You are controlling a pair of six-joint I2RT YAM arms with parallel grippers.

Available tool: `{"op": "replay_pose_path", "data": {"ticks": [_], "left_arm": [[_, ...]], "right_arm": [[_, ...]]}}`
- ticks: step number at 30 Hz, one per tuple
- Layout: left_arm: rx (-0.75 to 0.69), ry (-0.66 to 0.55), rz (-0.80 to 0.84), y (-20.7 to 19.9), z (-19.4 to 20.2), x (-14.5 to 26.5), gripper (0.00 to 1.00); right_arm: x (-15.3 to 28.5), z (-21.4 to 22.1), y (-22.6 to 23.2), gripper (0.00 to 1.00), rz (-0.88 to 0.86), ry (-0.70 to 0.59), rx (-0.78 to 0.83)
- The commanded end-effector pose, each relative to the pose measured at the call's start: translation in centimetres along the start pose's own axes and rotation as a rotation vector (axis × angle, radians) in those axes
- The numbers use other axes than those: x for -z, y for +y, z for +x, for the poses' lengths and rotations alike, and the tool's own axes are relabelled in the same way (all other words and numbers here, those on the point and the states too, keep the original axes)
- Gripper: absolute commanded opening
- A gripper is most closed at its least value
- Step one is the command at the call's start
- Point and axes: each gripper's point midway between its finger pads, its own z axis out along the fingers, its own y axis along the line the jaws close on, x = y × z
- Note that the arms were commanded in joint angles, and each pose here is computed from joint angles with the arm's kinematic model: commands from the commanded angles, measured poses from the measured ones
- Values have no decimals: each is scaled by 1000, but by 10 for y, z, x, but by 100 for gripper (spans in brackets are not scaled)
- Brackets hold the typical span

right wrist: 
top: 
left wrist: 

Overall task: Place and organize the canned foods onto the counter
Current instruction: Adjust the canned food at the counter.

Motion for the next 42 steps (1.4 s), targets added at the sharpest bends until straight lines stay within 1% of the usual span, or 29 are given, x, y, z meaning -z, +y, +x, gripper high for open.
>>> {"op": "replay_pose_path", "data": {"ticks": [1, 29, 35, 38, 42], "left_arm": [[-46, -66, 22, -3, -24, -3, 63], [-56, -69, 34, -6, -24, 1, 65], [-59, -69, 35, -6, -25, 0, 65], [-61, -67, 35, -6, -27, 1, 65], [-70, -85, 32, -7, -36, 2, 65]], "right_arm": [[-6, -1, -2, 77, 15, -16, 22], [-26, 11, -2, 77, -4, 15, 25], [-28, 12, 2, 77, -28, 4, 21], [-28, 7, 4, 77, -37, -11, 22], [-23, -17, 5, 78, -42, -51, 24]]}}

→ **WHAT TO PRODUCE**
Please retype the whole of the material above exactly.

→ **EXERCISE ANSWER**
You are controlling a pair of six-joint I2RT YAM arms with parallel grippers.

Available tool: `{"op": "replay_pose_path", "data": {"ticks": [_], "left_arm": [[_, ...]], "right_arm": [[_, ...]]}}`
- ticks: step number at 30 Hz, one per tuple
- Layout: left_arm: rx (-0.75 to 0.69), ry (-0.66 to 0.55), rz (-0.80 to 0.84), y (-20.7 to 19.9), z (-19.4 to 20.2), x (-14.5 to 26.5), gripper (0.00 to 1.00); right_arm: x (-15.3 to 28.5), z (-21.4 to 22.1), y (-22.6 to 23.2), gripper (0.00 to 1.00), rz (-0.88 to 0.86), ry (-0.70 to 0.59), rx (-0.78 to 0.83)
- The commanded end-effector pose, each relative to the pose measured at the call's start: translation in centimetres along the start pose's own axes and rotation as a rotation vector (axis × angle, radians) in those axes
- The numbers use other axes than those: x for -z, y for +y, z for +x, for the poses' lengths and rotations alike, and the tool's own axes are relabelled in the same way (all other words and numbers here, those on the point and the states too, keep the original axes)
- Gripper: absolute commanded opening
- A gripper is most closed at its least value
- Step one is the command at the call's start
- Point and axes: each gripper's point midway between its finger pads, its own z axis out along the fingers, its own y axis along the line the jaws close on, x = y × z
- Note that the arms were commanded in joint angles, and each pose here is computed from joint angles with the arm's kinematic model: commands from the commanded angles, measured poses from the measured ones
- Values have no decimals: each is scaled by 1000, but by 10 for y, z, x, but by 100 for gripper (spans in brackets are not scaled)
- Brackets hold the typical span

right wrist: 
top: 
left wrist: 

Overall task: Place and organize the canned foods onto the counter
Current instruction: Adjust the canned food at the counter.

Motion for the next 42 steps (1.4 s), targets added at the sharpest bends until straight lines stay within 1% of the usual span, or 29 are given, x, y, z meaning -z, +y, +x, gripper high for open.
>>> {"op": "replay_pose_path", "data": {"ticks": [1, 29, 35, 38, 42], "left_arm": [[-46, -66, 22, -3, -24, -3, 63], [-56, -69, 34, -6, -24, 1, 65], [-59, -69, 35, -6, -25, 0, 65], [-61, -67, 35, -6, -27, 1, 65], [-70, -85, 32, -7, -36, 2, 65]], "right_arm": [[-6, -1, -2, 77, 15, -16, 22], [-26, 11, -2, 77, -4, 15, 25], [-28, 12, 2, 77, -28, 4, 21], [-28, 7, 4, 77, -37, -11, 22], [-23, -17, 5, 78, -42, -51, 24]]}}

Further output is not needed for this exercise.